EXERCISE PROMPT: Where the word "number" occurs in a line of the listing, please copy the line.

INFORMATION SHOWN:
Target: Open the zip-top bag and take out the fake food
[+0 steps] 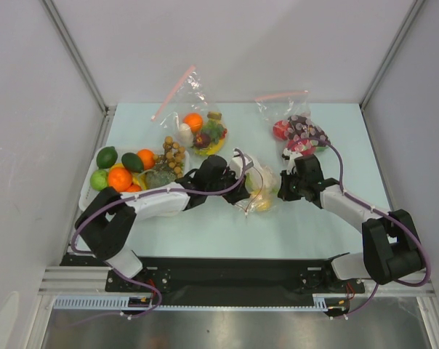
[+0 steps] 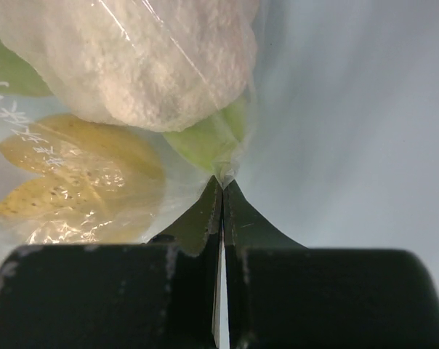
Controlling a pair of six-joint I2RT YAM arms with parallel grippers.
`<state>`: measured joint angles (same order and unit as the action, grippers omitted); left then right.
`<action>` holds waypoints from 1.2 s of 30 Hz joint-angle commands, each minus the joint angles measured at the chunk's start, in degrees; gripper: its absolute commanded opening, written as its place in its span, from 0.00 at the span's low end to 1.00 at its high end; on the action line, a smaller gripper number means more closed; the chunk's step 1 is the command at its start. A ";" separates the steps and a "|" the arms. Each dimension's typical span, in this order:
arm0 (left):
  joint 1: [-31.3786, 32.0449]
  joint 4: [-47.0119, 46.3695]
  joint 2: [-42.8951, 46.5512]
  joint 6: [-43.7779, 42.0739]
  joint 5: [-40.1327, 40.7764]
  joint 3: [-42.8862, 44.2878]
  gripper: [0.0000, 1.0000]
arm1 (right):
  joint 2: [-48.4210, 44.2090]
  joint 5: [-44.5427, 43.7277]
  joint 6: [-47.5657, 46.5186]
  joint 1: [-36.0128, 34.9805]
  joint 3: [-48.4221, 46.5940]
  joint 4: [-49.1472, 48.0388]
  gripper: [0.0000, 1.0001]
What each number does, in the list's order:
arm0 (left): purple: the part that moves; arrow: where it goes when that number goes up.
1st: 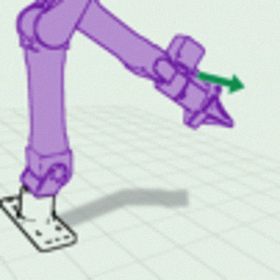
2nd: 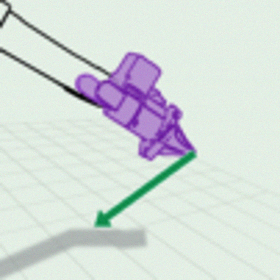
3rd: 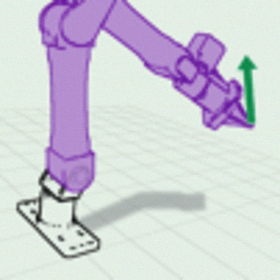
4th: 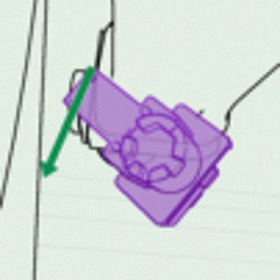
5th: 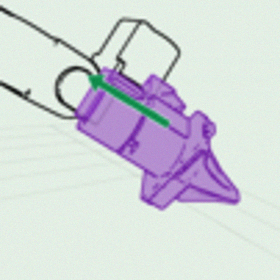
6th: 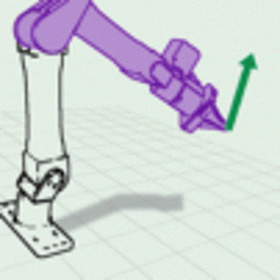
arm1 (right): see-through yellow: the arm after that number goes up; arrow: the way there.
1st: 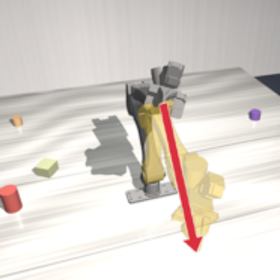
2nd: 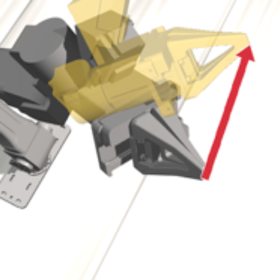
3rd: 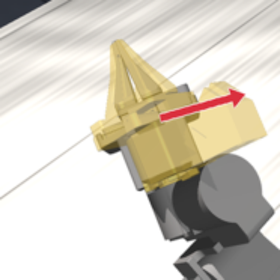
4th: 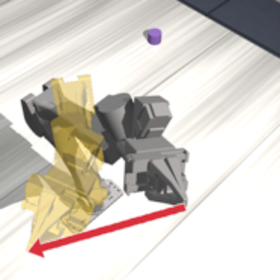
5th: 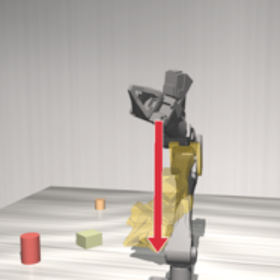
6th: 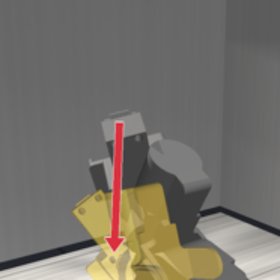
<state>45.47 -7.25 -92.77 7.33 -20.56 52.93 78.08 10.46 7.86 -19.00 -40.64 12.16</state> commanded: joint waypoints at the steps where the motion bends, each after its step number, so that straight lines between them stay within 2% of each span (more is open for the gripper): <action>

WRITTEN ANSWER:
`<action>` holds waypoints from 1.2 s of 30 Hz joint-angle commands, each minus the joint angles measured at the chunk's start, in degrees; gripper: its absolute commanded opening, written as its place in its span, from 0.00 at the span's low end to 1.00 at its high end; on the action line, a smaller gripper number means more closed; the chunk's step 1 is the command at its start. A ";" separates the steps and a "|" the arms. Each dimension's typical span, in this order:
What each number does, in the list's order:
arm0 (left): purple: the part that moves; arrow: where it goes when that number goes up.
arm1 (right): see-through yellow: the arm after that number goes up; arrow: the way there.
<state>45.47 -7.25 -92.77 7.33 -20.56 52.93 78.08 10.46 7.86 -19.00 -40.64 12.16</state> commanded: joint waypoints at the steps where the motion bends, each after its step number, so that straight lines between them stay within 2% of each span (more is open for the gripper): <action>

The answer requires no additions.